Return all lines of the data in which the string "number" occurs.

[Source data]
────────────────

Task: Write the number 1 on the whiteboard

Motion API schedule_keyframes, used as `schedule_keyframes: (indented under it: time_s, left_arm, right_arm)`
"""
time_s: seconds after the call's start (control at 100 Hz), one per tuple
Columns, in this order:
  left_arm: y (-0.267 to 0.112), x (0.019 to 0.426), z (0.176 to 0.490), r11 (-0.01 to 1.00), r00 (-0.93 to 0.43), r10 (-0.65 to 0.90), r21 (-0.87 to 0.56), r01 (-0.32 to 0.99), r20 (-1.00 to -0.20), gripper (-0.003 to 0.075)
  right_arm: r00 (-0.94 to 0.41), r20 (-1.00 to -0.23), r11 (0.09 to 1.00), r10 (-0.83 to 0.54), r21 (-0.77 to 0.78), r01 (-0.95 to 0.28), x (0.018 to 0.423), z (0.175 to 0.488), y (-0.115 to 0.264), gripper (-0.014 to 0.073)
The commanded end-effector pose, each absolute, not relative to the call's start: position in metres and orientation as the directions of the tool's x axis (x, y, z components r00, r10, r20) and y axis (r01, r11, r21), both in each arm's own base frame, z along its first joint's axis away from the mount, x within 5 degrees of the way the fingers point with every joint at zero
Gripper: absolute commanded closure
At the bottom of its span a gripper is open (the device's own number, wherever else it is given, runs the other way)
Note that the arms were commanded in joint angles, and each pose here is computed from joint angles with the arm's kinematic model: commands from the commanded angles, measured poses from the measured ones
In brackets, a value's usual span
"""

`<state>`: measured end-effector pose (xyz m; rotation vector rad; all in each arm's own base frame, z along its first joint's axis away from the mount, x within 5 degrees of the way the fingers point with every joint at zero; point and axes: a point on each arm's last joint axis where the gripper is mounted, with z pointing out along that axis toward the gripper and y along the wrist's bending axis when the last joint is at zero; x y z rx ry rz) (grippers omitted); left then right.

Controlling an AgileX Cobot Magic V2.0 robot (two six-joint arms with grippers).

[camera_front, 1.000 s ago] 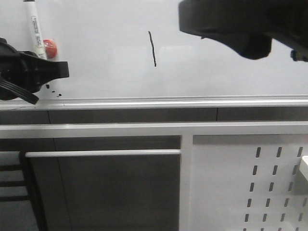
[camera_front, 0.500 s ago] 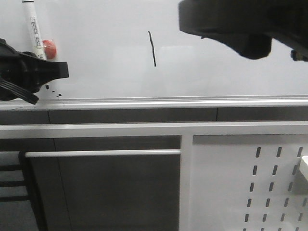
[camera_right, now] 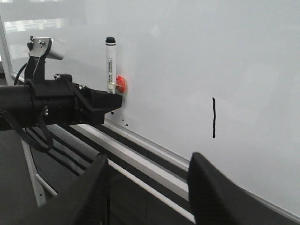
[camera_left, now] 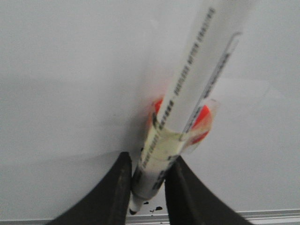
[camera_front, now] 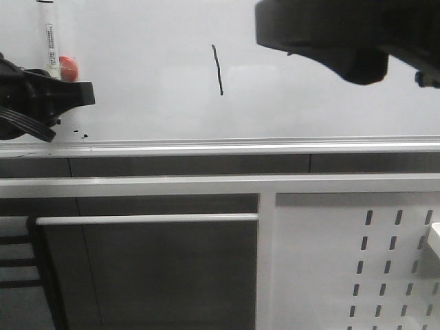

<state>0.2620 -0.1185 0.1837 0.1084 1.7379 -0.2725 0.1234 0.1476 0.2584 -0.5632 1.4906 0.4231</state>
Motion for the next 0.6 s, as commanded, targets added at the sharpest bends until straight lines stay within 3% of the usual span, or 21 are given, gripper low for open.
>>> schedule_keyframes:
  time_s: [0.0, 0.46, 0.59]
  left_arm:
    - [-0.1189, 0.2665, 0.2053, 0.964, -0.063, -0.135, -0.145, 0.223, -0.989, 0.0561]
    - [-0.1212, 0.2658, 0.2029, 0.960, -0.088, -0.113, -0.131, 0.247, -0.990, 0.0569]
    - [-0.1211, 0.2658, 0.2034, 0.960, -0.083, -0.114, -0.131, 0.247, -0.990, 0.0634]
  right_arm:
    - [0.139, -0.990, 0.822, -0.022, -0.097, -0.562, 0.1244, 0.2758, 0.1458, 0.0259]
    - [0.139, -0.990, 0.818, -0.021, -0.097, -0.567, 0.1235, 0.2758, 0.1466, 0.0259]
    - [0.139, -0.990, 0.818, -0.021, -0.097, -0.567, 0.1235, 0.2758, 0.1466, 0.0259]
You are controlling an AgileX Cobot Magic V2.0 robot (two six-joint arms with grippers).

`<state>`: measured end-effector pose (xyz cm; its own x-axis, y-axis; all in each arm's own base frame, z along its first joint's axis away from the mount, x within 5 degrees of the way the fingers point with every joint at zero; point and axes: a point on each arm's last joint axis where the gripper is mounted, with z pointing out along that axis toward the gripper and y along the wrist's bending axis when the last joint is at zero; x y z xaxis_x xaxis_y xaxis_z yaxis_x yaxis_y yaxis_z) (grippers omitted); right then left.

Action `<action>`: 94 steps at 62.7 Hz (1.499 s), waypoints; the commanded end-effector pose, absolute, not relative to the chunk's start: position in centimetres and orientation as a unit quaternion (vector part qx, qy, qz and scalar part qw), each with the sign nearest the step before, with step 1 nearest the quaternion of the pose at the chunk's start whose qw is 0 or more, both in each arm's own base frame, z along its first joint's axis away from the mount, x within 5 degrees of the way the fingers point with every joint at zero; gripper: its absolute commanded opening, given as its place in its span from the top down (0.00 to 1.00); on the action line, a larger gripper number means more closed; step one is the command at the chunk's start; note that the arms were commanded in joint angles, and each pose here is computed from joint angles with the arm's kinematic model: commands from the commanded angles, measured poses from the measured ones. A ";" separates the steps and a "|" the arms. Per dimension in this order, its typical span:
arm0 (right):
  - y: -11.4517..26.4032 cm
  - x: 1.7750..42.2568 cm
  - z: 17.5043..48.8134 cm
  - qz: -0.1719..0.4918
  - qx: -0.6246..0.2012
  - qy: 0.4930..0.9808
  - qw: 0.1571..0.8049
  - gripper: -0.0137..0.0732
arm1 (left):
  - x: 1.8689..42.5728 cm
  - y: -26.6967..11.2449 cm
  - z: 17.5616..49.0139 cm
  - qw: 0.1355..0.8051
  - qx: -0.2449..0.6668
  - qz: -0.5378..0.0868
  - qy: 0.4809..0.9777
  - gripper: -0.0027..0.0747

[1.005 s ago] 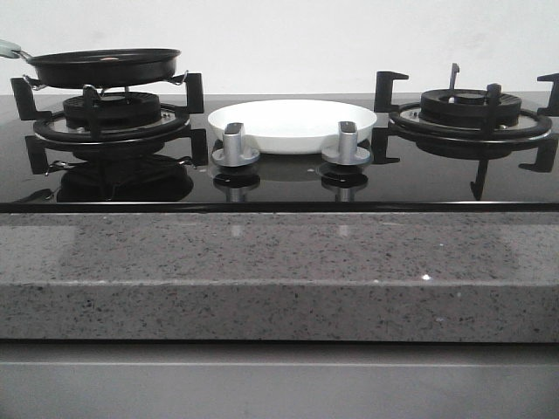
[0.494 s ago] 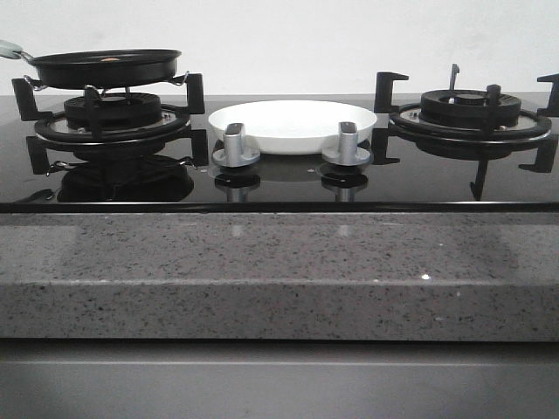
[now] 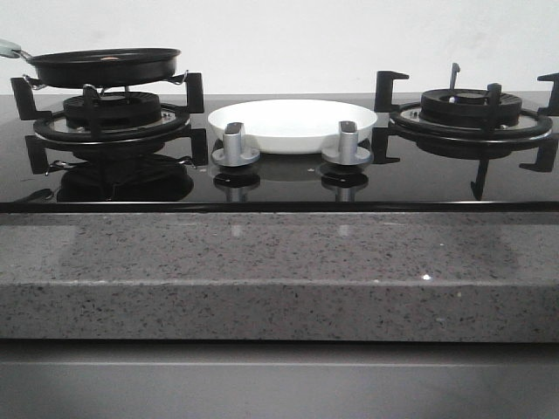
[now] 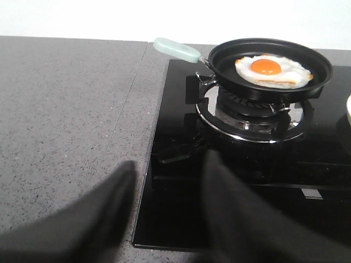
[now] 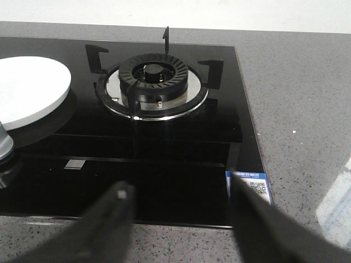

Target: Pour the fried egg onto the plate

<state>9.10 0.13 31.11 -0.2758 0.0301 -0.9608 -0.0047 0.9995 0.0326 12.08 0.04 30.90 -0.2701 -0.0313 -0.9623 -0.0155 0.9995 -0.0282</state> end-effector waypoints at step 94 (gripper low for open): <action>12.2 41.4 36.4 0.164 -0.103 0.940 0.282 0.44 | 12.3 0.0 32.8 0.652 -0.016 -0.013 0.758 0.10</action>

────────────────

# Response area
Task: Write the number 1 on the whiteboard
At the bottom of its span a gripper is open (the device's own number, wherever else it is given, runs the other way)
Action `<action>`: 94 steps at 62.7 Hz (1.499 s), waypoints; the commanded end-effector pose, absolute, not relative to the chunk's start: position in centimetres and orientation as a unit quaternion (vector part qx, qy, qz and scalar part qw), each with the sign nearest the step before, with step 1 nearest the quaternion of the pose at the chunk's start whose qw is 0 or more, both in each arm's own base frame, z along its first joint's axis away from the mount, x within 5 degrees of the way the fingers point with every joint at zero; gripper: its absolute commanded opening, given as its place in its span from the top down (0.00 to 1.00); on the action line, a larger gripper number means more closed; step one is the command at the chunk's start; note that the arms were commanded in joint angles, and each pose here is computed from joint angles with the arm's kinematic model: commands from the commanded angles, measured poses from the measured ones. A ";" separates the steps and a "|" the arms. Per dimension in this order, its typical span:

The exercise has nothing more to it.